After completing a master's degree in economic policy and planning at Northeastern University in Boston, he was drawn to the Finance Ministry by former finance minister and ex-Bank of Thailand chairman Virabongsa Ramangura, who had previously been his economics teacher at Chulalongkorn University.

"Mr Virabongsa, who was a deputy finance minister at that time, approached me to be his assistant," Mr Lavaron says. "After I worked there for a year, former finance minister Suthee Singhasaneh suggested I be a public servant if money wasn't an issue. He told me that working at the FPO would suit me well, so I took an exam when a job at the FPO opened up."

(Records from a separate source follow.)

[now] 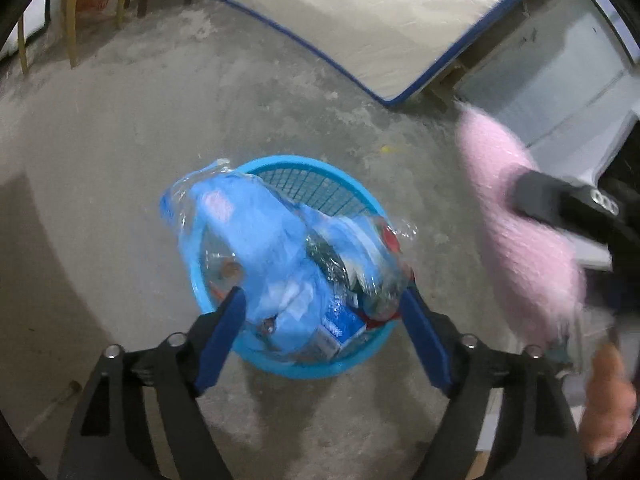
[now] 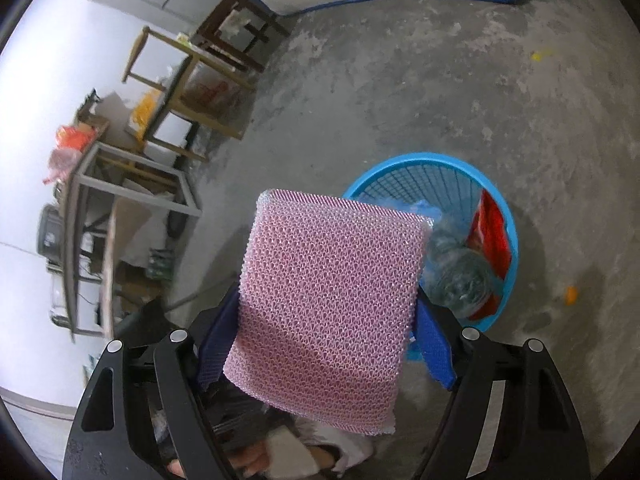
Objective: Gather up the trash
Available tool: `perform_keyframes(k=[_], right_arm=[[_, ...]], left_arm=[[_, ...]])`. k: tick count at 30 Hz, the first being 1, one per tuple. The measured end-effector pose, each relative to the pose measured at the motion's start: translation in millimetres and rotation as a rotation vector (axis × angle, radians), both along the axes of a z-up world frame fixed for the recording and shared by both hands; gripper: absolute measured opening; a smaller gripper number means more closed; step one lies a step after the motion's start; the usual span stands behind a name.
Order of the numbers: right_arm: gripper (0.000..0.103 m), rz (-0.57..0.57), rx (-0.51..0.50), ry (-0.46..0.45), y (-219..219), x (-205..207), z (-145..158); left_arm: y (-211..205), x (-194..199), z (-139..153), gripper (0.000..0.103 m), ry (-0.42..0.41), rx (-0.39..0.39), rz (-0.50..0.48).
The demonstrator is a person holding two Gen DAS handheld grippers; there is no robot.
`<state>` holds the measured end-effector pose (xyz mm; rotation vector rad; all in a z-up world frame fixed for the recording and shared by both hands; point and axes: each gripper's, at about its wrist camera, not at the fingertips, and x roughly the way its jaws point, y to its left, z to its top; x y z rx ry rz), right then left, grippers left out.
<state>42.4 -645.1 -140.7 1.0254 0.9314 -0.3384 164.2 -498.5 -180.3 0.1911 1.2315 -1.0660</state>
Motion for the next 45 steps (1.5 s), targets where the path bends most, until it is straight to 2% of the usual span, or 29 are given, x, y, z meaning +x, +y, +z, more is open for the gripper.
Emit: perform_keyframes(k=[2,6,13,16,22,28,31,36,45], right_arm=[[0.074,0.047,-0.012,0.026,0.7,10.1,-2.4],[0.075,0.187,-0.054,0.113,10.8,39.9,-12.9],[0.075,0.403,-0.133,0.422,33.6,107.3,-85.4],[0.075,0.419,-0.149,0.542,29.9,129.4,-121.6],[0.077,0.422,-0.177,0.692,29.0,153.0,-171.7],[0.079,0.401,-0.211,0.731,24.2,163.5,-193.0],[0.081,0.37,-0.206,0.72,20.4,157.0,-185.7],[0.087,0.332,-0.212,0.646,12.1,148.0,-146.5],[0.087,0.195,-0.183,0.489,0.8,101.5,-82.0]], left_arm=[[11.0,-11.3,12.1,0.084,-0.031,0.006,-0.022],[47.5,-34.6,34.8,0.085,-0.033,0.004,-0.038],[103.0,-61.7,74.8,0.086,-0.069,-0.024,-0.074],[128.7,-71.5,96.7,0.086,-0.087,-0.062,-0.085],[158.5,-86.1,122.4,0.088,-0.128,-0.091,-0.068],[172.9,-85.0,130.9,0.088,-0.163,-0.106,-0.044],[177.4,-82.6,132.5,0.088,-0.168,-0.112,-0.026],[188.9,-79.2,134.2,0.089,-0.155,-0.14,-0.006],[209.0,-93.8,153.9,0.091,-0.199,-0.189,-0.002]])
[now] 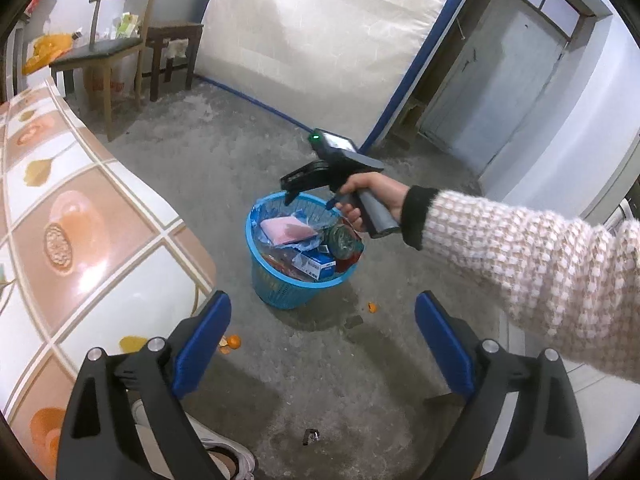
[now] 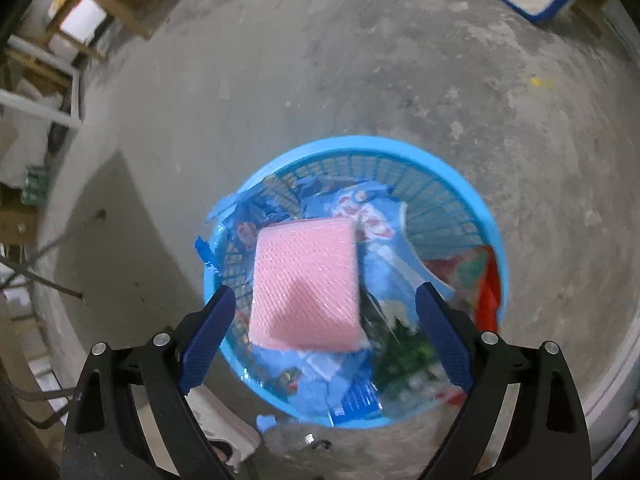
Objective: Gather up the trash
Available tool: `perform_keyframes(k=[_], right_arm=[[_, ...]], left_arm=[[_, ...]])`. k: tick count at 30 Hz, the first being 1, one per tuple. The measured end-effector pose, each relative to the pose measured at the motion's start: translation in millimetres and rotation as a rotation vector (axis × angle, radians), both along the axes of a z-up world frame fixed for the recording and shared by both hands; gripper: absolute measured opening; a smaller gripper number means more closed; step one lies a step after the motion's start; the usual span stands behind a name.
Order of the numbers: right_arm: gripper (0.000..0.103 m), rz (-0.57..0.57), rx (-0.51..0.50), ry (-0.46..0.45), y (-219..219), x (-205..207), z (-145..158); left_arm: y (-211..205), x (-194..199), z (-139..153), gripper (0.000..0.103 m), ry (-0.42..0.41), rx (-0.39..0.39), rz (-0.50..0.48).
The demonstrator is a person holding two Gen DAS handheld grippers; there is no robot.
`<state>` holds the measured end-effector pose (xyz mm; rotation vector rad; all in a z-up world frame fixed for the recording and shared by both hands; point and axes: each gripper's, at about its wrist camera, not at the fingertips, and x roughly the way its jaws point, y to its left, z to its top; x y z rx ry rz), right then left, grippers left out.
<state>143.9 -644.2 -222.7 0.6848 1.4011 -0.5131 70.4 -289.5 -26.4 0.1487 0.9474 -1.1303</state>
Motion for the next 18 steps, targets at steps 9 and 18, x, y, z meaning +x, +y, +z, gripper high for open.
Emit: perform_keyframes(k=[9,18], right_arm=[[0.088,0.049,-0.068,-0.43,83.0,-56.7,136.6],[0.095,0.198,-0.371,-0.676,237.2,-127.6,236.8]], left_arm=[[57.5,-9.4,49.2,0.097,-0.153,-0.034,0.169],[135.7,-7.5,87.4,0.097,-0.327,0.075,0.551]])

People working at finance and securities firms before the 1997 economic collapse took home big paychecks and bonuses, but Mr Lavaron decided to work in the public sector to change the country for the better.

"A civil servant's salary doesn't allow us to maintain talent as much, but the challenging work and chance to improve the country make people want to work at the FPO," he says.

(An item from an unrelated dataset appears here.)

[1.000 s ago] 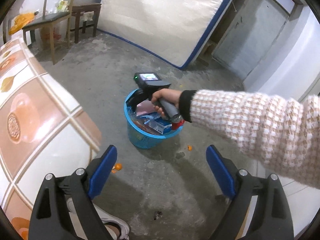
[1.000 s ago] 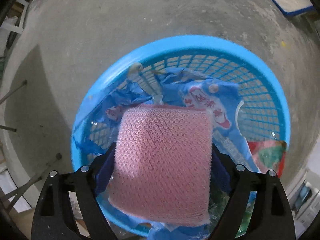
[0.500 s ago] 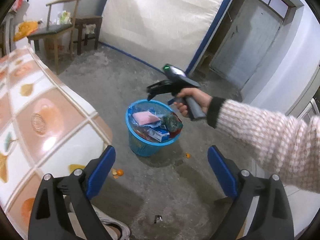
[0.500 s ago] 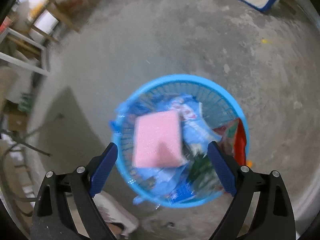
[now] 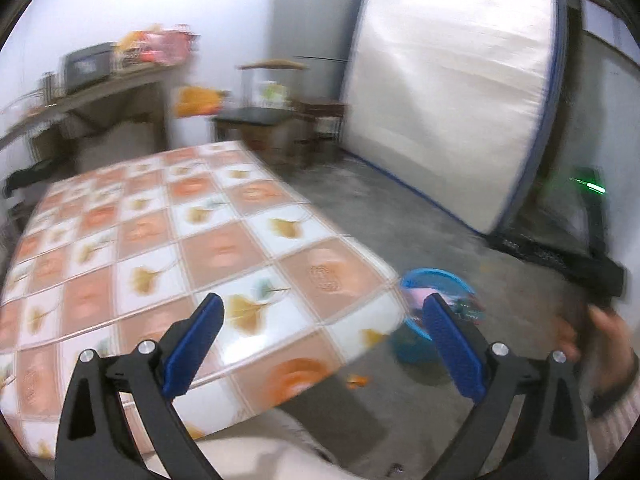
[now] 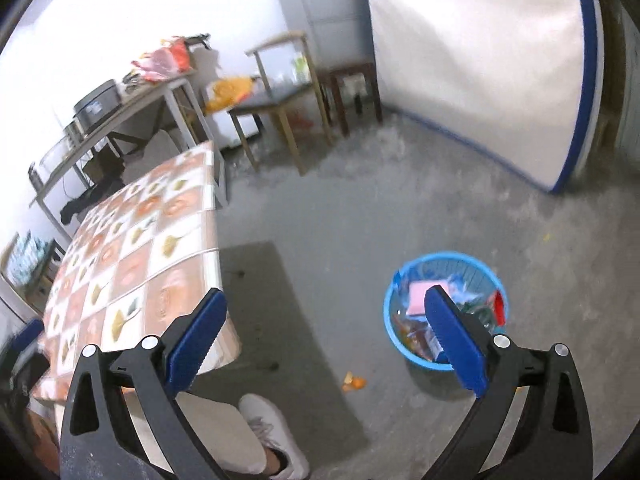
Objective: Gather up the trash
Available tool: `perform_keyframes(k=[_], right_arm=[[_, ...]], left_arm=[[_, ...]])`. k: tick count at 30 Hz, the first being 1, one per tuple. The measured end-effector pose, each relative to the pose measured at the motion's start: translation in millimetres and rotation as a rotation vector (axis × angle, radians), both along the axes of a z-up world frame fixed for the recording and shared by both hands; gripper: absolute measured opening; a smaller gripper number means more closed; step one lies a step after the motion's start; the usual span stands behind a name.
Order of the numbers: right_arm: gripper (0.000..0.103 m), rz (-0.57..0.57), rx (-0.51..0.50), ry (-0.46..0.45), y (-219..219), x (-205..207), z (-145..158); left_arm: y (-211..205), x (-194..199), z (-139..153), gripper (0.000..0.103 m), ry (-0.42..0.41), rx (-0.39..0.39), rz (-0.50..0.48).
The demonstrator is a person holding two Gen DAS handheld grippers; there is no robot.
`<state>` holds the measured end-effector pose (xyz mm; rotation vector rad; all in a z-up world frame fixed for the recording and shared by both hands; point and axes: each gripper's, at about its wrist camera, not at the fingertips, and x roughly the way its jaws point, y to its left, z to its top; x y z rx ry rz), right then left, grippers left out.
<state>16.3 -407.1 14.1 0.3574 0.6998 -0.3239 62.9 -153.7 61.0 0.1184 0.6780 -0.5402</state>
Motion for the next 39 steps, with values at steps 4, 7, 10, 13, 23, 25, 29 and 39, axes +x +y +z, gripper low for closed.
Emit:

The Asean Free Trade Area (Afta) was Mr Lavaron's biggest challenge, as he was among the first public officers involved in the issue, while the establishment of the Catastrophe Insurance Fund is his proudest achievement.

He recalls having to pick which tariffs on products would be eliminated or reduced.

"Free trade was a new issue for Thailand in 1992, and I drew up a product list by myself," he says. "I had to sit at the [Finance Ministry] IT centre for months, as the task needed a large computer system until a unit associated with Afta was set up."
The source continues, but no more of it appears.